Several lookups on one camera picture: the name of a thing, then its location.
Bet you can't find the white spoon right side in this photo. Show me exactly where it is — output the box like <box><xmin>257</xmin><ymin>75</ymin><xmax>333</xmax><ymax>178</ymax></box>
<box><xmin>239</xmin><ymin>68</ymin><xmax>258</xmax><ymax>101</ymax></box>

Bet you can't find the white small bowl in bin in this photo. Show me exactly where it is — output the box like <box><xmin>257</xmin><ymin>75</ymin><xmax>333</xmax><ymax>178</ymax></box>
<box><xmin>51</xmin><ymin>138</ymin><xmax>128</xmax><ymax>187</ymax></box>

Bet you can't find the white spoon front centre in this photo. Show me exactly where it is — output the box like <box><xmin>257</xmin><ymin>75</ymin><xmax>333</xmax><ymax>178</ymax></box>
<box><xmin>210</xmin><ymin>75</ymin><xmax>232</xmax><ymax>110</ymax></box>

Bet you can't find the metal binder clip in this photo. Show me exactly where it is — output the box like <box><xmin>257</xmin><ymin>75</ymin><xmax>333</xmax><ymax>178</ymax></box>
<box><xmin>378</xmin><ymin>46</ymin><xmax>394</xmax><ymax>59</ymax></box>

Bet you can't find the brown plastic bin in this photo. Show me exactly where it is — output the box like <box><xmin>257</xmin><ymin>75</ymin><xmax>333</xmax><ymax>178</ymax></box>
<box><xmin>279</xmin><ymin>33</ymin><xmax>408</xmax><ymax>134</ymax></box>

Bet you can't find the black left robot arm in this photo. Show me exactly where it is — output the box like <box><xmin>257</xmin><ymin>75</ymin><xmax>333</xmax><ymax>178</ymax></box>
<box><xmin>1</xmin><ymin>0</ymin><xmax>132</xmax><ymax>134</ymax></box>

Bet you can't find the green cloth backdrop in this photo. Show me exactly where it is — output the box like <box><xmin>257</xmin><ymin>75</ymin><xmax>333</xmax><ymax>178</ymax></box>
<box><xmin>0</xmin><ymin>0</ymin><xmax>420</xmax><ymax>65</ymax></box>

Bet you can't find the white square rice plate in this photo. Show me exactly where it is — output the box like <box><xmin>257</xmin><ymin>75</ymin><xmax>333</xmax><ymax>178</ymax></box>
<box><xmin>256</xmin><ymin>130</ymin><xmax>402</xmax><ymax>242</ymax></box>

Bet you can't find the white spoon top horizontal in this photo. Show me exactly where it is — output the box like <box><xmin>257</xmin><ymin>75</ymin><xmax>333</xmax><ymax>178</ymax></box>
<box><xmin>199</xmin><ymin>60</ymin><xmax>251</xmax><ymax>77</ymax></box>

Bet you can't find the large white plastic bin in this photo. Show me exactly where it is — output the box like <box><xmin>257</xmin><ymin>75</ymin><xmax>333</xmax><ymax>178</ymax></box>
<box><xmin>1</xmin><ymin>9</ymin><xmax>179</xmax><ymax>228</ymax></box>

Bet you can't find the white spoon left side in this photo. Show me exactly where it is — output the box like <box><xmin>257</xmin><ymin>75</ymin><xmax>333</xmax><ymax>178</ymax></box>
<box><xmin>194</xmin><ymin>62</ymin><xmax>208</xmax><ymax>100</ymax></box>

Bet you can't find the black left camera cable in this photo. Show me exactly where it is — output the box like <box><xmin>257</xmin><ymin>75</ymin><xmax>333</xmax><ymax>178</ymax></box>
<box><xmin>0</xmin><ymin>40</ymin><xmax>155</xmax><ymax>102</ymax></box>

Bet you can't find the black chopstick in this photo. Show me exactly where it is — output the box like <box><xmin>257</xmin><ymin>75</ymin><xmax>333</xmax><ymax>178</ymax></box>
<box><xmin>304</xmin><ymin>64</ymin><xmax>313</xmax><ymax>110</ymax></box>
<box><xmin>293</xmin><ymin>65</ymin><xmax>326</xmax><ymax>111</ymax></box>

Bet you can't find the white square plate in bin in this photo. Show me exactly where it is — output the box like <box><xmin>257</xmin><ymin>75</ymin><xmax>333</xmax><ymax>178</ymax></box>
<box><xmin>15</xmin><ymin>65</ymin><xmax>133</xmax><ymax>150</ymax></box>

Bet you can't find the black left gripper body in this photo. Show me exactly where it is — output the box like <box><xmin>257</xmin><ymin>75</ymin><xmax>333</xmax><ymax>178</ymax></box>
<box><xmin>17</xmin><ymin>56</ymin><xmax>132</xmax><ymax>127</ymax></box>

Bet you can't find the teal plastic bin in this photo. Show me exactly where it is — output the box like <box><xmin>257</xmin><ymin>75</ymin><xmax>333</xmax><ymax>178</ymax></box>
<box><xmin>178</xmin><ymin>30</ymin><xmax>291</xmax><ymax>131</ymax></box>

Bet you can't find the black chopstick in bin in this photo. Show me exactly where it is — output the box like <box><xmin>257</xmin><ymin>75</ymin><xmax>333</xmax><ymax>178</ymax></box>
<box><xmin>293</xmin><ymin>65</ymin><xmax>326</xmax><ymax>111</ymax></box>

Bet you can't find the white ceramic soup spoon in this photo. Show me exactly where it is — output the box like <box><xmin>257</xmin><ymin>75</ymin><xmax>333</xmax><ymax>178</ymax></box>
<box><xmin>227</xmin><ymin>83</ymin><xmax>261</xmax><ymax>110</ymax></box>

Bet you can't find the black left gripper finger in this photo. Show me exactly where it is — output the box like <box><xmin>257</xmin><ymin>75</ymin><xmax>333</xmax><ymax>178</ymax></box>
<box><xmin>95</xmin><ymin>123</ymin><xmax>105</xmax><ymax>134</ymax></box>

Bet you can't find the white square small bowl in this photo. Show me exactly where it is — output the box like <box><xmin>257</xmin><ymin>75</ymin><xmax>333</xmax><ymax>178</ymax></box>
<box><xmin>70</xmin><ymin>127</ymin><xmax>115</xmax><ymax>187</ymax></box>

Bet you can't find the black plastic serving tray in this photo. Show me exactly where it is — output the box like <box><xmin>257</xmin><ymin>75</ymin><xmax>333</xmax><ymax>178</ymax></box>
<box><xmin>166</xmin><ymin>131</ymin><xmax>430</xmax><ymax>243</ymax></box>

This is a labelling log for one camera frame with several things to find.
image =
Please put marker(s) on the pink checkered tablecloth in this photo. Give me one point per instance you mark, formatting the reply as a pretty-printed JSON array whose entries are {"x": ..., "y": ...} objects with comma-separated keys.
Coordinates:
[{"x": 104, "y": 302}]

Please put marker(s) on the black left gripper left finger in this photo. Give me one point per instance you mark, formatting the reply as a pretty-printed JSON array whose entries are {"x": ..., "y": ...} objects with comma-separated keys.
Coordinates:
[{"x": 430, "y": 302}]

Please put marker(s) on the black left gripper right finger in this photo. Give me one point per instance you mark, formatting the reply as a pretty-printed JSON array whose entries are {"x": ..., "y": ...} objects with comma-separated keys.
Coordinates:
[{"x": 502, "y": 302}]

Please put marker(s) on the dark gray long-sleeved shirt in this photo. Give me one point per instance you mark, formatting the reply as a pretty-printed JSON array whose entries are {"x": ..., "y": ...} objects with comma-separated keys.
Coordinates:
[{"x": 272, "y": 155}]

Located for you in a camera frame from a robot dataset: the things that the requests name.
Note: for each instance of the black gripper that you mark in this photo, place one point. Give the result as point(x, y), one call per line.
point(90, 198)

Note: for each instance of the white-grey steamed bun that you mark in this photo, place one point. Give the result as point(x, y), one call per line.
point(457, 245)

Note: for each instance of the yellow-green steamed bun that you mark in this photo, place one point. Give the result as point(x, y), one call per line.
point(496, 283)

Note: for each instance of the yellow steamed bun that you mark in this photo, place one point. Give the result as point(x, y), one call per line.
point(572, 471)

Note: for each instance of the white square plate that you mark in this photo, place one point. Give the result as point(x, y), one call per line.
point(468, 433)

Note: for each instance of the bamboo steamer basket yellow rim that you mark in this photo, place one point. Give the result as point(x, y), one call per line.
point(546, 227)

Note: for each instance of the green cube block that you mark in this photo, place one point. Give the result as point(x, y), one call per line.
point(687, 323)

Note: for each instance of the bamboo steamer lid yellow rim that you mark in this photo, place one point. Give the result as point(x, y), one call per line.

▶ Instructions for the task
Scan the listing for the string "with". Copy each line that has it.

▶ Task solution
This is a labelling log for one camera frame with several things to find.
Please put marker(s) on the pink checkered tablecloth in this photo. Give me one point per instance you mark, formatting the reply as a pretty-printed JSON array whose entries are {"x": ..., "y": ...} objects with comma-separated keys.
Please put marker(s) on the black left gripper left finger in this photo. Give me one point per instance you mark, formatting the reply as a pretty-printed JSON array whose entries are {"x": ..., "y": ...} objects with comma-separated keys.
Please put marker(s) on the black left gripper right finger in this photo. Give me one point per instance you mark, formatting the reply as a pretty-printed JSON array whose entries are {"x": ..., "y": ...} objects with comma-separated keys.
Please put marker(s) on the dark gray long-sleeved shirt in this photo. Give me one point per instance you mark, formatting the reply as a pretty-printed JSON array whose entries are {"x": ..., "y": ...} objects with comma-separated keys.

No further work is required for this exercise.